YOUR GOAL:
Every line of the material below should be output exactly as written, with the images skipped.

DATA BLOCK:
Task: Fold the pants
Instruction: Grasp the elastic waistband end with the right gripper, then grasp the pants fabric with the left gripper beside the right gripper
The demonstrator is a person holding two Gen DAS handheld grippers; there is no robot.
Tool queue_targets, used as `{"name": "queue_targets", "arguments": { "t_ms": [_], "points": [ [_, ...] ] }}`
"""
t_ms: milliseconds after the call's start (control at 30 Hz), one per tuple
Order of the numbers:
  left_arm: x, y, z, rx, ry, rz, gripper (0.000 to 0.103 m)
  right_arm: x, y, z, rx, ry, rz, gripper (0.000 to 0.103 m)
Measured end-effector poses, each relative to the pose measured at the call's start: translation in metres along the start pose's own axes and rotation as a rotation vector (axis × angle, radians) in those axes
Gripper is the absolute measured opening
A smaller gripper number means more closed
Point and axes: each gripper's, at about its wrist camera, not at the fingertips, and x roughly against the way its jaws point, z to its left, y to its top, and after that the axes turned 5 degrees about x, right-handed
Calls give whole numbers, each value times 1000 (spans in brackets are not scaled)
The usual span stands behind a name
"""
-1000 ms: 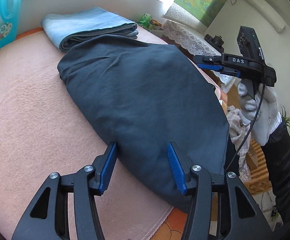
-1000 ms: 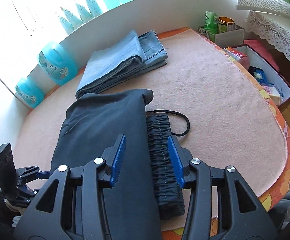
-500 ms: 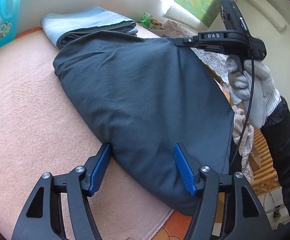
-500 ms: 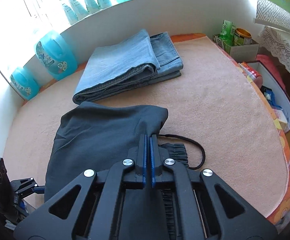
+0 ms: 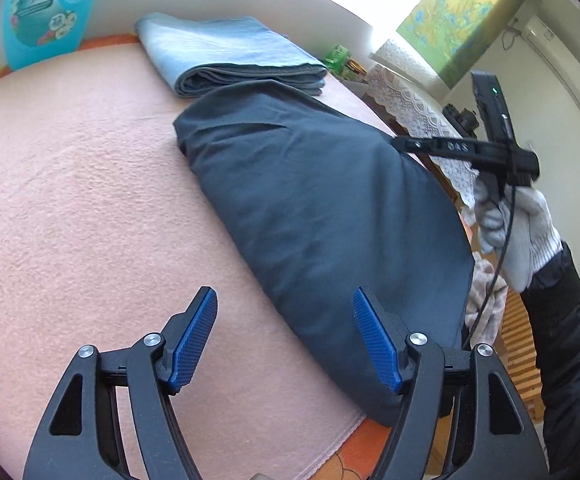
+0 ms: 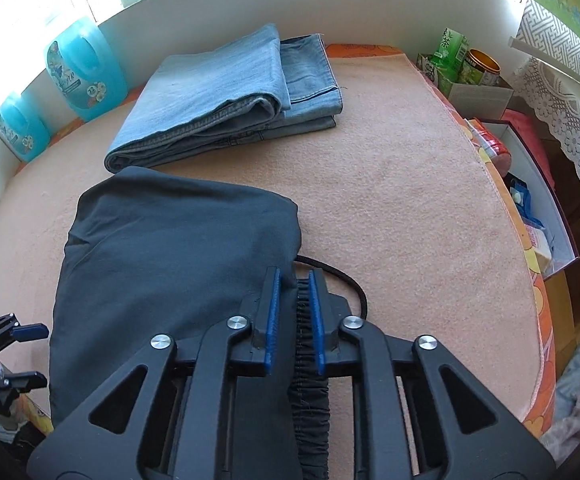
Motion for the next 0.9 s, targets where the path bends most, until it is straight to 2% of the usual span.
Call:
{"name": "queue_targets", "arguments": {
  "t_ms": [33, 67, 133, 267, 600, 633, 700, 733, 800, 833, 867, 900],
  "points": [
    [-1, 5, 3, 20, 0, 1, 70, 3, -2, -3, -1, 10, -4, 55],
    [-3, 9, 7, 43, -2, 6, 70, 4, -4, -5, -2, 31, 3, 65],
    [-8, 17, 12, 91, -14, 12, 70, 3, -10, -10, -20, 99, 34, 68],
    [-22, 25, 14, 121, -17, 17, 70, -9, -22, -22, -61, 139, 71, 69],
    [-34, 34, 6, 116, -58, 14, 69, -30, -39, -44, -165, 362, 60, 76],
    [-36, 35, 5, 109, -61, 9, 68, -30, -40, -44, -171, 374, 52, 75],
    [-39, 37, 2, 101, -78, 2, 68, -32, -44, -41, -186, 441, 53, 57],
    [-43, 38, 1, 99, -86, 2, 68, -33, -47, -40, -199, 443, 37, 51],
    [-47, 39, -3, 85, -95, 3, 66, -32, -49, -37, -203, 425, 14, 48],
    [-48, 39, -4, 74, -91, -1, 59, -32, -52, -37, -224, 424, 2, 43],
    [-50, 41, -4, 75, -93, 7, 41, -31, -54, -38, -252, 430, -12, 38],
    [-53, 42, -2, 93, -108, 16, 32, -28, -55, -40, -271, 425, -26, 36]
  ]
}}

ANSWER TO THE PROBLEM:
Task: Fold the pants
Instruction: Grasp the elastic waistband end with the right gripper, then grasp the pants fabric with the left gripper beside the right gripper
The demonstrator is a person holding two Gen DAS handheld grippers; there is no robot.
Tool queue_targets, used as `{"name": "queue_targets", "arguments": { "t_ms": [_], "points": [ [_, ...] ] }}`
"""
t_ms: milliseconds after the call's start (control at 30 Hz), one per tuple
Order of the numbers:
  left_arm: x, y, z, rx, ry, rz, gripper (0.000 to 0.103 m)
  right_arm: x, y, z, rx, ry, rz, gripper (0.000 to 0.103 m)
Measured end-effector poses, each relative to the pose measured at the call's start: translation in metres along the start pose's own axes and rotation as a rotation vector (axis × angle, radians) in those axes
Gripper is the absolute measured opening
A smaller gripper number means more closed
Point and axes: each gripper's, at about its wrist camera, not at the fingertips, and x roughly against the way its jaws point, z to its left, y to its top, and after that the axes turned 5 degrees about x, right-handed
Calls give whole numbers, each value times 1000 (spans in brackets are not scaled)
The usual span stands behind a name
"""
-1000 ms: 
-1000 ms: 
-500 ms: 
-500 ms: 
+0 ms: 
+0 ms: 
Motion for the next 0.9 s, targets where the path bends most, until it is straight to 2% of the usual span.
Call:
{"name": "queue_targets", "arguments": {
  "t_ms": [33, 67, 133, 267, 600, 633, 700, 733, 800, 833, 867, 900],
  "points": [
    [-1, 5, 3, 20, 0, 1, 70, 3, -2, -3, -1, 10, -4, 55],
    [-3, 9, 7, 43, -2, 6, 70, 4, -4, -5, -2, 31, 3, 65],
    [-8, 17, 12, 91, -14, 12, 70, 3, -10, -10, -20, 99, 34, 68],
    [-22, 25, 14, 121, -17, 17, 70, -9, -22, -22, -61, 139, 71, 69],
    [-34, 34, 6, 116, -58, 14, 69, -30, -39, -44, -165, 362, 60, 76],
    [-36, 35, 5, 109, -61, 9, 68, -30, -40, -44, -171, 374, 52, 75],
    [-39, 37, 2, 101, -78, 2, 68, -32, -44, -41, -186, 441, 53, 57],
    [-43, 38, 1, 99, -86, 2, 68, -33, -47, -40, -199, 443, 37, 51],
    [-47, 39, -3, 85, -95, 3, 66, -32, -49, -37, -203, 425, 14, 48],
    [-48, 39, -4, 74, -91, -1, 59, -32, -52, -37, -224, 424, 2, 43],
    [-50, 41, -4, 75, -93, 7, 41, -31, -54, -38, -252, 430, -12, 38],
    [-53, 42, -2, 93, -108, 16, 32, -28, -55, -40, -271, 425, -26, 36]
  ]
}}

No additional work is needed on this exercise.